TO HIS DEAR EDITH, FROM HER
AFFECTIONATE GRANDFATHER.—B. M.
PREFACE.
There are certain properties of the female mind upon which doubt
has existed, and may, possibly, long exist.
1. Women are said to be fond of ornament—an evil against which
they were thus warned by St. Paul—“I will that women adorn
themselves in modest apparel, with shamefacedness and sobriety,
not with embroidered hair, or gold, or pearls, or costly array, but
which becometh women professing godliness, with good works.”
2. Women are said to be fond of gaiety:
“Some men to business, some to pleasure take,”—
but the ruling passion of woman is not the love of business.
3. It is said that women act more from impulse than from foresight:
“Men have many faults, women have only two,—”
of which the want of foresight is one.
4. Women, it is said, are variable:
——“Varium et mutabile semper
Fœmina.”
Women are fond of intellect, of courage, of virtue; and are capable of
the most heroic acts.
Such are properties of the female mind, upon which doubt may be
entertained; but there is one property upon which doubt cannot exist
—it is the nature of woman to be affectionate.
B. M.
FEMALE AFFECTION.
GRIFFITH.
“On the northern side of the plain we had just entered, was a large
encampment of these people. Being in absolute want of milk, I
determined to solicit the assistance of these Turcomans.
Approaching their tents, with gradual step, and apparent
indifference, I passed several, without observing any probability of
succeeding: children, only, were to be seen near the spot where I
was, and men with their flocks, at a certain distance; advancing still
farther, I saw a woman, at the entrance of a small tent, occupied in
domestic employment. Convinced that an appeal to the feelings of
the female sex, offered with decency, by a man distressed with
hunger, would not be rejected, I held out my wooden bowl, and
reversing it, made a salutation according to the forms of the country.
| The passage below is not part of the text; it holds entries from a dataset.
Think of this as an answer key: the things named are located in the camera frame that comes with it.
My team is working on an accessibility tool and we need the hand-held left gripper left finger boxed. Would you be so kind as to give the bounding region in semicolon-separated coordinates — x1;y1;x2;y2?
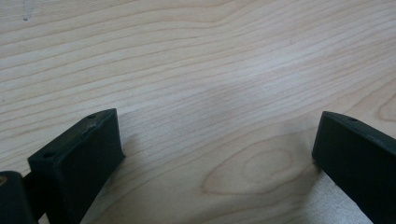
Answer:
27;108;126;224

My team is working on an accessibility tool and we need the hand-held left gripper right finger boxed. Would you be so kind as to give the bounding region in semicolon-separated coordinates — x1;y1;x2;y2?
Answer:
312;110;396;224

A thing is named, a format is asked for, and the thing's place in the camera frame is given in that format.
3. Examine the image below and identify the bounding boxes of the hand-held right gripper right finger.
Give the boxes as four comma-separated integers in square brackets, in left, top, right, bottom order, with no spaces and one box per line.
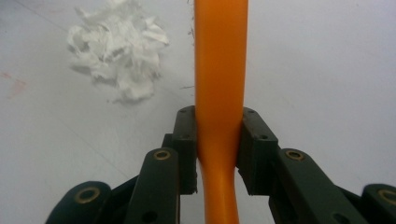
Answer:
[236,106,279,197]

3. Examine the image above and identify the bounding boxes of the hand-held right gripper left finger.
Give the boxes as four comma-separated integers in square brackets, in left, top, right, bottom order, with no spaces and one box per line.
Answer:
[162,105,199,196]

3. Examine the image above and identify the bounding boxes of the white paper scraps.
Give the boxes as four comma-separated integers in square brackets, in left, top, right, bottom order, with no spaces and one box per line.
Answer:
[66,0,171,105]

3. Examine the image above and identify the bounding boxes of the orange brush with grey bristles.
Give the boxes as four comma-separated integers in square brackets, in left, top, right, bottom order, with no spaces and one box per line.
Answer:
[193,0,249,224]
The kind Turcomannee covered her face precipitately, and retired
within the tent. I did not advance a step; she saw me unassuming,—
my inverted bowl still explained my wants. The timidity of her sex,
the usages of her country, and, even the fear of danger, gave way to
the benevolence of her heart: she went to the tent again; returned
speedily with a bowl of milk, and, advancing towards me with a
glance more than half averted, filled my bowl to the brim, and
vanished.”
LEDYARD.
“I never addressed myself in the language of decency and
friendship to a woman, whether civilized or savage, without receiving
a decent and friendly answer. With man it has often been otherwise,
—in wandering over the barren plains of inhospitable Denmark,
through honest Sweden, frozen Lapland, rude and churlish Finland,
unprincipled Russia, and the wide-spread regions of the wandering
Tartar, if hungry, dry, cold, wet, or sick, woman has ever been friendly
to me,—and uniformly so; and to add to this virtue, so worthy the
appellation of benevolence, these actions have been performed in so
kind a manner, that if I was dry, I drank the sweet draught,—and if
hungry, ate the coarse morsel with a double relish.”
PHARAOH’S DAUGHTER.
“And there went a man of the house of Levi, and took to wife a
daughter of Levi. And the woman conceived, and bare a son: and
when she saw him that he was a goodly child, she hid him three
months. And when she could not longer hide him, she took for him
an ark of bulrushes, and daubed it with slime and with pitch, and put
the child therein; and she laid it in the flags by the river’s brink. And
his sister stood afar off, to wit what would be done to him. And the
daughter of Pharaoh came down to the river; and her maidens
walked along by the river’s side; and when she saw the ark among
the flags, she sent her maid to fetch it. And when she had opened it,
she saw the child: and, behold, the babe wept. And she had
compassion on him, and said,—This is one of the Hebrews’ children.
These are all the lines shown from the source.